About this task — Could you transcribe exactly the lines below, from the line with "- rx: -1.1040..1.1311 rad" through the line with "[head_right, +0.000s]", and nothing else, leaving out the pictures?

The records —
********************

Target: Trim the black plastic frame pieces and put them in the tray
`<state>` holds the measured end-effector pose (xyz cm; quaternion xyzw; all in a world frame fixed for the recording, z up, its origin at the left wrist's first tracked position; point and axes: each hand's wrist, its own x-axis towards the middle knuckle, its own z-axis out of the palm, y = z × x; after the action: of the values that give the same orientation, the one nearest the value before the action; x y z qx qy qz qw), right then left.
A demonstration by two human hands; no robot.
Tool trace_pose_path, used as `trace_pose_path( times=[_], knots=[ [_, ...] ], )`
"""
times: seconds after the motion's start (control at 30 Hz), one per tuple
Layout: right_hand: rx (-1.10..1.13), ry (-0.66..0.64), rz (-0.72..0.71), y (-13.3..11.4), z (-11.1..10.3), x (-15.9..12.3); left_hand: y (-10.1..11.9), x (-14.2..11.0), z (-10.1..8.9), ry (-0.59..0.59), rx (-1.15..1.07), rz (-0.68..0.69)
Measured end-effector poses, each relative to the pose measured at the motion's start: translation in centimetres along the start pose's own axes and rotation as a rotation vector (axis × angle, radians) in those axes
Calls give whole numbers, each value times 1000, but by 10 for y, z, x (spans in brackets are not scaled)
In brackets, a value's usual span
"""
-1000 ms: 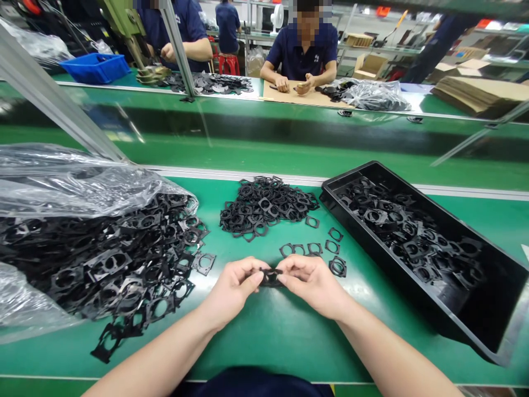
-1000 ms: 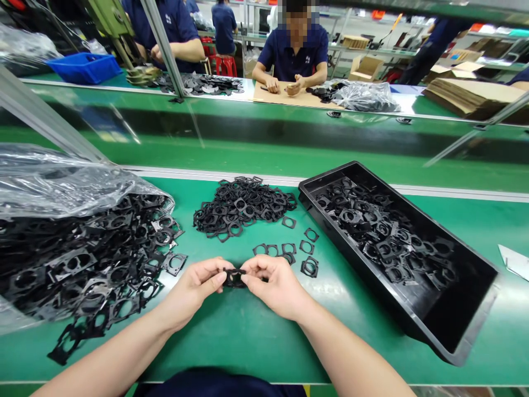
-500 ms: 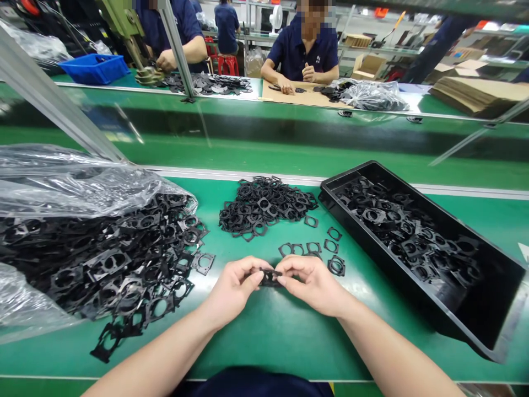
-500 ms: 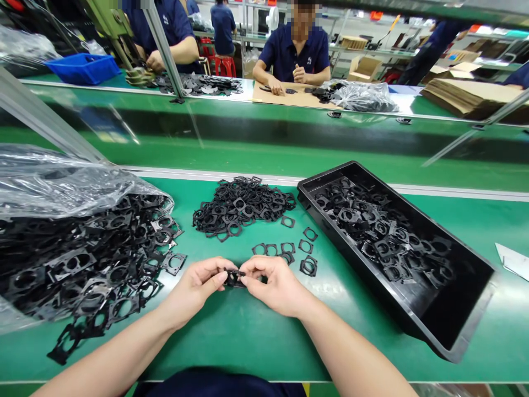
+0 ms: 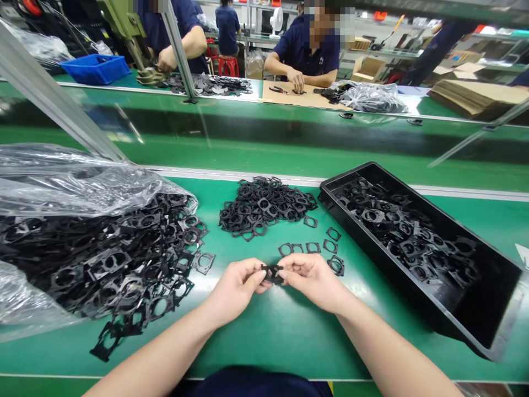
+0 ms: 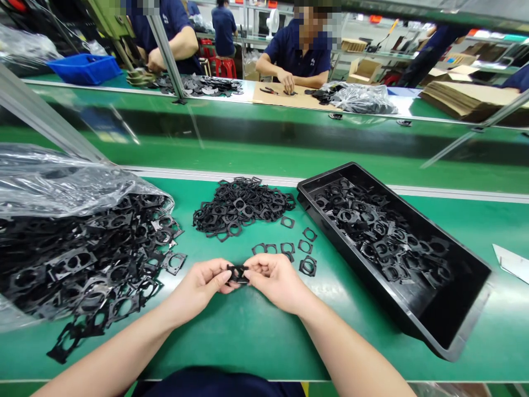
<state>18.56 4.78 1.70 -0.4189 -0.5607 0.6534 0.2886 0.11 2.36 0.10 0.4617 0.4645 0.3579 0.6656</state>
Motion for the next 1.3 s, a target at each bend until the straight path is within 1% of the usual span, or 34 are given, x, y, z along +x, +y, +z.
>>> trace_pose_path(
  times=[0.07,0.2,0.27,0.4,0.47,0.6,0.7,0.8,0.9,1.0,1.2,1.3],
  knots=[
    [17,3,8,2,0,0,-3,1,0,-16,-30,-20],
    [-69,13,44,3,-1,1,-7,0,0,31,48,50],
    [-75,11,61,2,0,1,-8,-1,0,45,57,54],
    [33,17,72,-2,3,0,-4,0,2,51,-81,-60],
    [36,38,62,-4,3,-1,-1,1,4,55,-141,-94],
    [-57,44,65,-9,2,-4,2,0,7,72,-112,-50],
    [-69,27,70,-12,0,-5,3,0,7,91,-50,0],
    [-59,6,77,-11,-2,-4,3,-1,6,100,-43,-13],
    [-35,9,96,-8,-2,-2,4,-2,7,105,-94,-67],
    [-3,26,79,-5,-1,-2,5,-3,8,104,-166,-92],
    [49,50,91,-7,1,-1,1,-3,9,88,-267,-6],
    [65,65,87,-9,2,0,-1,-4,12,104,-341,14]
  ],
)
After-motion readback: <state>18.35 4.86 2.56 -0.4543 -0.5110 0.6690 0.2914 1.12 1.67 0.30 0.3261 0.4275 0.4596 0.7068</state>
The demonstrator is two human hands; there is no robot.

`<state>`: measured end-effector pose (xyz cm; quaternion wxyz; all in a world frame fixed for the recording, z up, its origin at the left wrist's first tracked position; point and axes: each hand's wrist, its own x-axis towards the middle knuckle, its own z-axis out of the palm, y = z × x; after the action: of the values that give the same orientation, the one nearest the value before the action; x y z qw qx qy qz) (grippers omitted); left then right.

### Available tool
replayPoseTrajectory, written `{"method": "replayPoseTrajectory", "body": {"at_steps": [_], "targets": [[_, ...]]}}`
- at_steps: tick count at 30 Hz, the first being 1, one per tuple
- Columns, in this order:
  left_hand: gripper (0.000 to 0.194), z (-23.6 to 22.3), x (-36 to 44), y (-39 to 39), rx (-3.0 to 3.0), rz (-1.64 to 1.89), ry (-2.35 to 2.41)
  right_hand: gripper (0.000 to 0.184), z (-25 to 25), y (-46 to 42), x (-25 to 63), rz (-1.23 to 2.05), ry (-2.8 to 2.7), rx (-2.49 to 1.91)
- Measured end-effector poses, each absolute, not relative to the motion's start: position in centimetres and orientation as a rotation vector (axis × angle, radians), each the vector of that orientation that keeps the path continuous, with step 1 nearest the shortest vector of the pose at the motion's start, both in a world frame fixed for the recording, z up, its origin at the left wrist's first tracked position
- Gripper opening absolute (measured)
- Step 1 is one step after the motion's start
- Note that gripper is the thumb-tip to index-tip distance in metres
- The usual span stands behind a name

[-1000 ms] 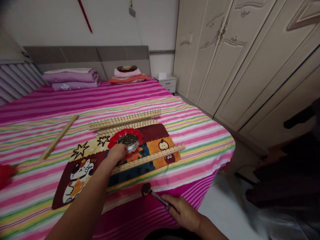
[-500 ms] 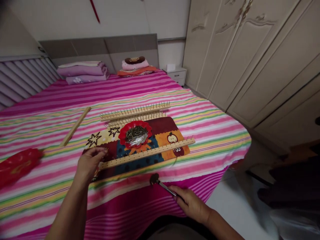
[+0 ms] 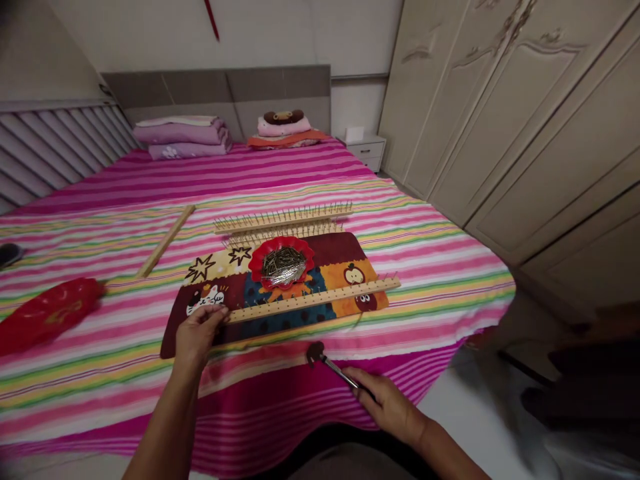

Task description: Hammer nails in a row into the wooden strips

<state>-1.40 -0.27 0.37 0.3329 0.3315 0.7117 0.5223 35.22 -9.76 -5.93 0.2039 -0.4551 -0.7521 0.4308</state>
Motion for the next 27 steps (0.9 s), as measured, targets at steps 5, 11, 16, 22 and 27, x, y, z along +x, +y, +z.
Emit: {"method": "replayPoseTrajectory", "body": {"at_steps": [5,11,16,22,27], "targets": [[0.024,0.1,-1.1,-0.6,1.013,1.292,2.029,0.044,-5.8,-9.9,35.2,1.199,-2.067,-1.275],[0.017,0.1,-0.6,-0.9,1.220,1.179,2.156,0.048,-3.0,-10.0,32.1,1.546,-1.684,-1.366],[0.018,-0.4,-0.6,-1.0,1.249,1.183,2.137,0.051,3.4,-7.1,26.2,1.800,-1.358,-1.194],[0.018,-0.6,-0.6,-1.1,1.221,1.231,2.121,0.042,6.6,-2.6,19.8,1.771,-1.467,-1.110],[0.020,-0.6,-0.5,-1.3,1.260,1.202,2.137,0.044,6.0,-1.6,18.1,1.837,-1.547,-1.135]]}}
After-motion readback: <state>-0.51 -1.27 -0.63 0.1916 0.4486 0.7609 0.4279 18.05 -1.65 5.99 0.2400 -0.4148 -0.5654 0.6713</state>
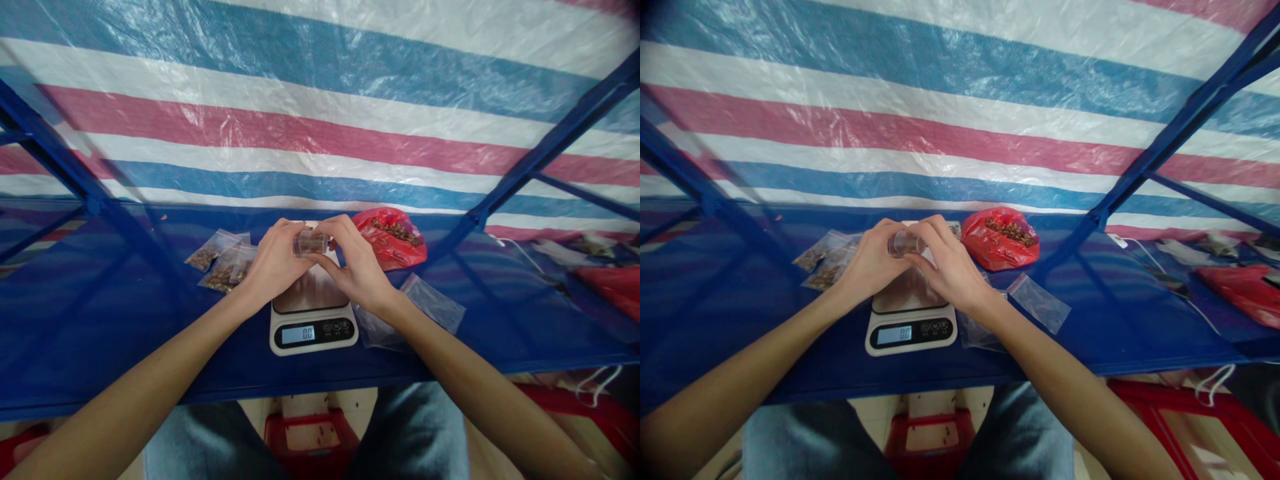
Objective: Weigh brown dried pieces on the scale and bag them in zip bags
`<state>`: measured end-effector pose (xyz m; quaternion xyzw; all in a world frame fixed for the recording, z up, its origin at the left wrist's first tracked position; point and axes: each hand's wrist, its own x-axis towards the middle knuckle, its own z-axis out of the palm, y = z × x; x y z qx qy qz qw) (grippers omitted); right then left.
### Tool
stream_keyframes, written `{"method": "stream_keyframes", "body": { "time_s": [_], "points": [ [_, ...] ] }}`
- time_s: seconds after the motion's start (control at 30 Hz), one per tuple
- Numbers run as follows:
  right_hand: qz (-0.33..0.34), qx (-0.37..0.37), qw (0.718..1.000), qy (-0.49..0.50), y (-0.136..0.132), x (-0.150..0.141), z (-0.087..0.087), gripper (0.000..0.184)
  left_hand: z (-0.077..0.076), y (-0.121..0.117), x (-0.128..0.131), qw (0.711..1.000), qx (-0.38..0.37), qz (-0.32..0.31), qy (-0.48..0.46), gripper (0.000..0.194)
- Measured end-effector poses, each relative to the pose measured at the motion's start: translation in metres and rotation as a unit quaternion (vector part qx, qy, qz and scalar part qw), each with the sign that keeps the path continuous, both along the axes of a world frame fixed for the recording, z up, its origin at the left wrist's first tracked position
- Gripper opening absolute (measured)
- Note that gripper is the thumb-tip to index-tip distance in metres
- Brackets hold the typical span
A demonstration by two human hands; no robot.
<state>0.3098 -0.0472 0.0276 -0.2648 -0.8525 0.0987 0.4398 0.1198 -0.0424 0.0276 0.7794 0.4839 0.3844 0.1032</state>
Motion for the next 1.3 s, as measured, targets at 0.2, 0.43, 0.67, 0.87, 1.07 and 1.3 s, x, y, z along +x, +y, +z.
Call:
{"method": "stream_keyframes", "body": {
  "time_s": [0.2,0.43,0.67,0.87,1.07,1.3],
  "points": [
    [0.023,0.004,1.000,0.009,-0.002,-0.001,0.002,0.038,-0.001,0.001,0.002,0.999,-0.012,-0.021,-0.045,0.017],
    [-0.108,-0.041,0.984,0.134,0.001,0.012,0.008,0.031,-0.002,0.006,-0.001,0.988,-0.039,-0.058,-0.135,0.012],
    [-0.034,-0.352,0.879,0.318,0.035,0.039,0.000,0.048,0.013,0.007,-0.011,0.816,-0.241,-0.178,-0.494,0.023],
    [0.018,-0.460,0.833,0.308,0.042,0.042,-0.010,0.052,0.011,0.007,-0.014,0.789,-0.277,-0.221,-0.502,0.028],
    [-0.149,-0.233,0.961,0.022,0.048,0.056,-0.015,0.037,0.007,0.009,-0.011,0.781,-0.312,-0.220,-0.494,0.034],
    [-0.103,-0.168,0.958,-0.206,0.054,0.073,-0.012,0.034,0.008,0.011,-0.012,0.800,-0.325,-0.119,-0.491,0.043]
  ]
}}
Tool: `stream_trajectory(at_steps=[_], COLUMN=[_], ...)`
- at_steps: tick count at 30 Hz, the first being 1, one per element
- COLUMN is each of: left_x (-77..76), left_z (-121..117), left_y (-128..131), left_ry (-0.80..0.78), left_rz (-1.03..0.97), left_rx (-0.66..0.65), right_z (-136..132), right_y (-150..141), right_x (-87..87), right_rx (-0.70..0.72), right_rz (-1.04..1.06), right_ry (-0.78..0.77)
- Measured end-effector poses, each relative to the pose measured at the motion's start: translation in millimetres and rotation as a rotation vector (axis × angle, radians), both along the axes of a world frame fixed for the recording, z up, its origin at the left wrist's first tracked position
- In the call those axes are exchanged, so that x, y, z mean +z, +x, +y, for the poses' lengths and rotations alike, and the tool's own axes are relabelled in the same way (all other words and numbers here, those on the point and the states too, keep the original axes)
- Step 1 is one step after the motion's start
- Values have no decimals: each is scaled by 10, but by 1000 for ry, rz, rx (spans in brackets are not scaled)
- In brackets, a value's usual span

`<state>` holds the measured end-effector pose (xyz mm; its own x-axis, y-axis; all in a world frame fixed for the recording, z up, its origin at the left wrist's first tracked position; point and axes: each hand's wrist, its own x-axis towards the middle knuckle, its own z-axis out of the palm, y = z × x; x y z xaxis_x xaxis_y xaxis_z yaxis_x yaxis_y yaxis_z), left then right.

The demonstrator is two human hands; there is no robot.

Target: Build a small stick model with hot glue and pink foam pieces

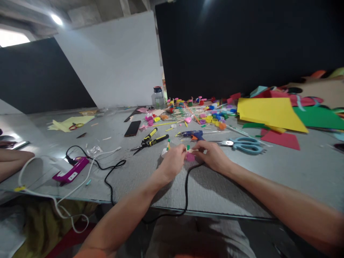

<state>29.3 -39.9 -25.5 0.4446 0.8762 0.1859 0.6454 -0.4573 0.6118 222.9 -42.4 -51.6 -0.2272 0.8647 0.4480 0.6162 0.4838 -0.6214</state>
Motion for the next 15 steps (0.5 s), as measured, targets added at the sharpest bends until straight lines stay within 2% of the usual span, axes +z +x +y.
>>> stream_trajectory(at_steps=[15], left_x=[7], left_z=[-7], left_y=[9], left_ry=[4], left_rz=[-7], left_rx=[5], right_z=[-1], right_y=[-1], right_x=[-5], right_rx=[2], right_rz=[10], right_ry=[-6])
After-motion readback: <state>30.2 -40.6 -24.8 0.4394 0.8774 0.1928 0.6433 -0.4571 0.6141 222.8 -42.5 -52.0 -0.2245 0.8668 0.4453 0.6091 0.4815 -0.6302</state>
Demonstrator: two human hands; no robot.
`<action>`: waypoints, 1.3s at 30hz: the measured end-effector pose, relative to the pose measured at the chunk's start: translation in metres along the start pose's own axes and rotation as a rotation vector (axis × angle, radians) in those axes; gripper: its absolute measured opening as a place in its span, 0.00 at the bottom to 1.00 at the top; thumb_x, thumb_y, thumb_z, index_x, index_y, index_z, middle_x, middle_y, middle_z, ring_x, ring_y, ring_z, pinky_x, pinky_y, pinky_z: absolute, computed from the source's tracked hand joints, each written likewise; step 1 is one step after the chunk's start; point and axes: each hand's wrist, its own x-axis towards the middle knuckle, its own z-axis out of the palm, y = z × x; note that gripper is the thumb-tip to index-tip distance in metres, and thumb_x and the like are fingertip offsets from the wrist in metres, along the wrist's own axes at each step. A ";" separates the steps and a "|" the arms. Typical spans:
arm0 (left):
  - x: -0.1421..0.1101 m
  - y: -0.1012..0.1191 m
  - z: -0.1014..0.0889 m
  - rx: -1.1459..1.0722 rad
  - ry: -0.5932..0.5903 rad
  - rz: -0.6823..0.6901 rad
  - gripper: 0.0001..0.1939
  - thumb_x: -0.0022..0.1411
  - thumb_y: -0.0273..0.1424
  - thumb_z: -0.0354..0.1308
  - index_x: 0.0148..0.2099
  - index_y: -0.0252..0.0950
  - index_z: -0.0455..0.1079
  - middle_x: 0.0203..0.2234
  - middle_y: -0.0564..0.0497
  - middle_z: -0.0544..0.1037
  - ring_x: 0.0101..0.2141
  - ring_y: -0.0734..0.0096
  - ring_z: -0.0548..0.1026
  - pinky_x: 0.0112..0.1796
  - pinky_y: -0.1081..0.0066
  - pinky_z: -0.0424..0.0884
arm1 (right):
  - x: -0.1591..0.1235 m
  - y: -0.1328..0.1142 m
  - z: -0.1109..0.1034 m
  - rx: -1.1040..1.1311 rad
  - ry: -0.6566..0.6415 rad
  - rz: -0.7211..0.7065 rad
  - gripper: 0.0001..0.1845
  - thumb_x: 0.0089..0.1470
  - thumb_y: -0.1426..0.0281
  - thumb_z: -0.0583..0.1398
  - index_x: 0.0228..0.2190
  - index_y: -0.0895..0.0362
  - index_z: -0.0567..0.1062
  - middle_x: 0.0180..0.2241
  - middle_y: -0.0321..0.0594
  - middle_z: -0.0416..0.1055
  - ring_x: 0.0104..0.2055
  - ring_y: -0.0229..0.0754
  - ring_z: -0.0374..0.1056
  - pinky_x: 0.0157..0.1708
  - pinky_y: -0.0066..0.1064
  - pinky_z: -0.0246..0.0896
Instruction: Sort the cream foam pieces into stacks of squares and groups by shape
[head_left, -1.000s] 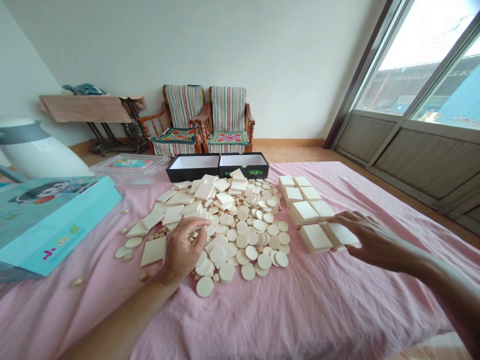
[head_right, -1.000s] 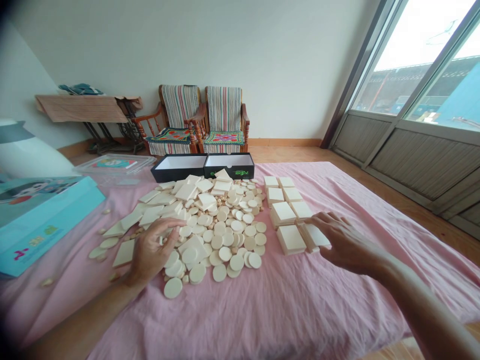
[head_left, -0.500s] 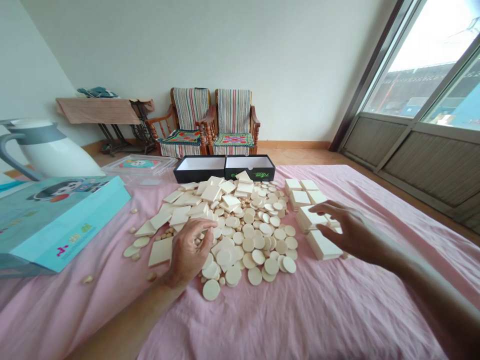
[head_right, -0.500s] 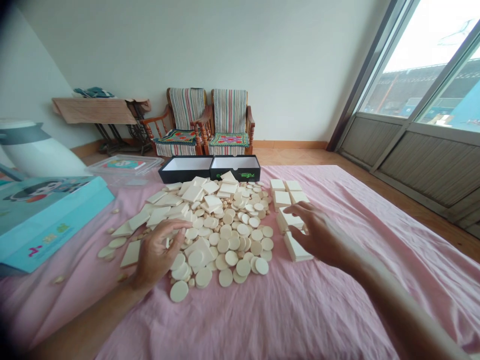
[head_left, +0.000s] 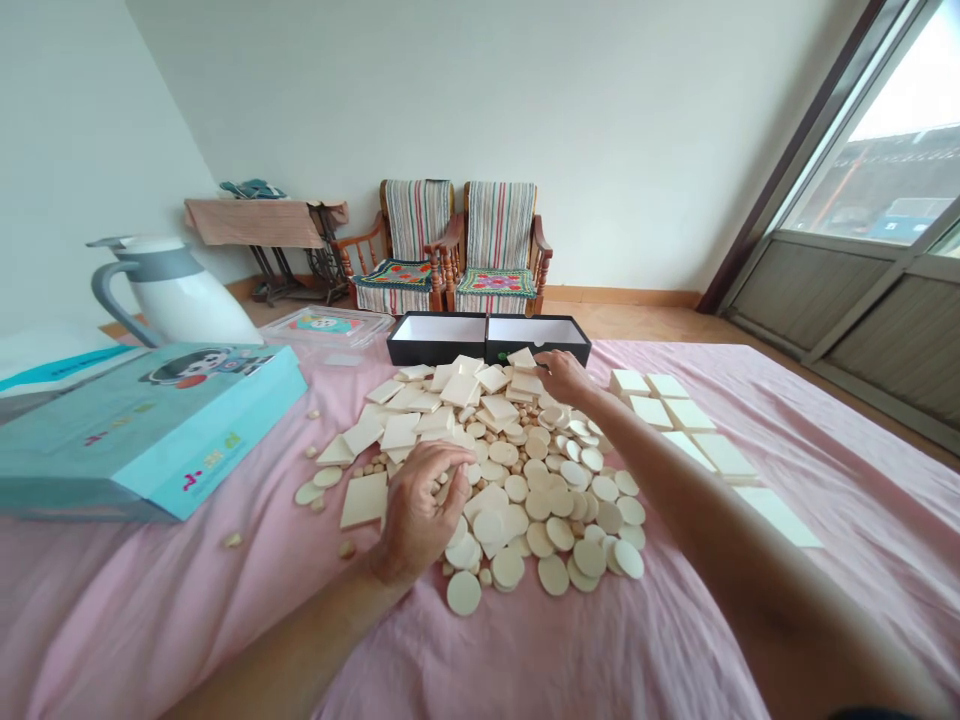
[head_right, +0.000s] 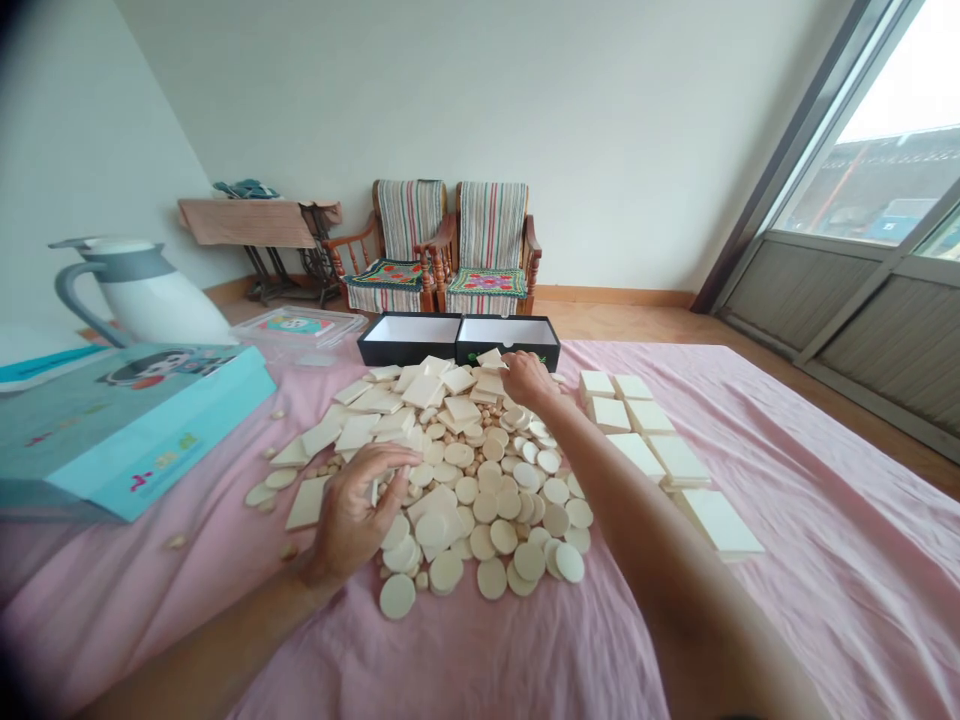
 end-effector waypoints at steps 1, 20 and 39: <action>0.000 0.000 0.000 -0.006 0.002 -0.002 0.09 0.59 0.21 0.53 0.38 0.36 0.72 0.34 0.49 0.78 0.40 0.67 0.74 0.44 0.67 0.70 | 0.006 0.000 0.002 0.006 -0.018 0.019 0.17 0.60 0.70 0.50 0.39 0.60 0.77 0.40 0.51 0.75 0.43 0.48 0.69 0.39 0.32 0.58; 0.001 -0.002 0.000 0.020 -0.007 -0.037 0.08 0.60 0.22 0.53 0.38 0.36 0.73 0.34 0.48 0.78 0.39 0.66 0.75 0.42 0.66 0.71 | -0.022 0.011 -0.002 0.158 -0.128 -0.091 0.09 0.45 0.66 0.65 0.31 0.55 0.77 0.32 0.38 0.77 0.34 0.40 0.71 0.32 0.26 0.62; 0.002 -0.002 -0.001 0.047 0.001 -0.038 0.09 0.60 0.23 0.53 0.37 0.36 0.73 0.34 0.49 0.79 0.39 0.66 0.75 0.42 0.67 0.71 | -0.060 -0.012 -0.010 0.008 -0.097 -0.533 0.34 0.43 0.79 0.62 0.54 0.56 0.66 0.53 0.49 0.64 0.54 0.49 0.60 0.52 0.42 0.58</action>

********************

Written solution —
  - rx: -1.1040..1.1311 rad
  - ry: -0.6566..0.6415 rad
  - rz: -0.7211..0.7065 rad
  - gripper: 0.0001..0.1845
  - thumb_x: 0.0089..0.1470
  - thumb_y: -0.1426..0.0281
  - thumb_z: -0.0583..0.1398
  - index_x: 0.0228..0.2190
  - index_y: -0.0895..0.0362
  - index_z: -0.0567..0.1062
  - middle_x: 0.0180..0.2241
  - middle_y: -0.0321..0.0594
  - middle_z: -0.0416..0.1055
  - ring_x: 0.0104..0.2055
  - ring_y: -0.0229..0.0754
  - ring_z: -0.0374..0.1056
  - pinky_x: 0.0157..0.1708
  - pinky_y: -0.0066..0.1064
  - pinky_z: -0.0246..0.0896
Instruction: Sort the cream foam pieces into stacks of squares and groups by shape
[head_left, -1.000s] 
[head_right, -1.000s] 
[head_left, -0.500s] 
[head_right, -0.500s] 
[head_left, +0.000s] 
[head_right, +0.000s] 

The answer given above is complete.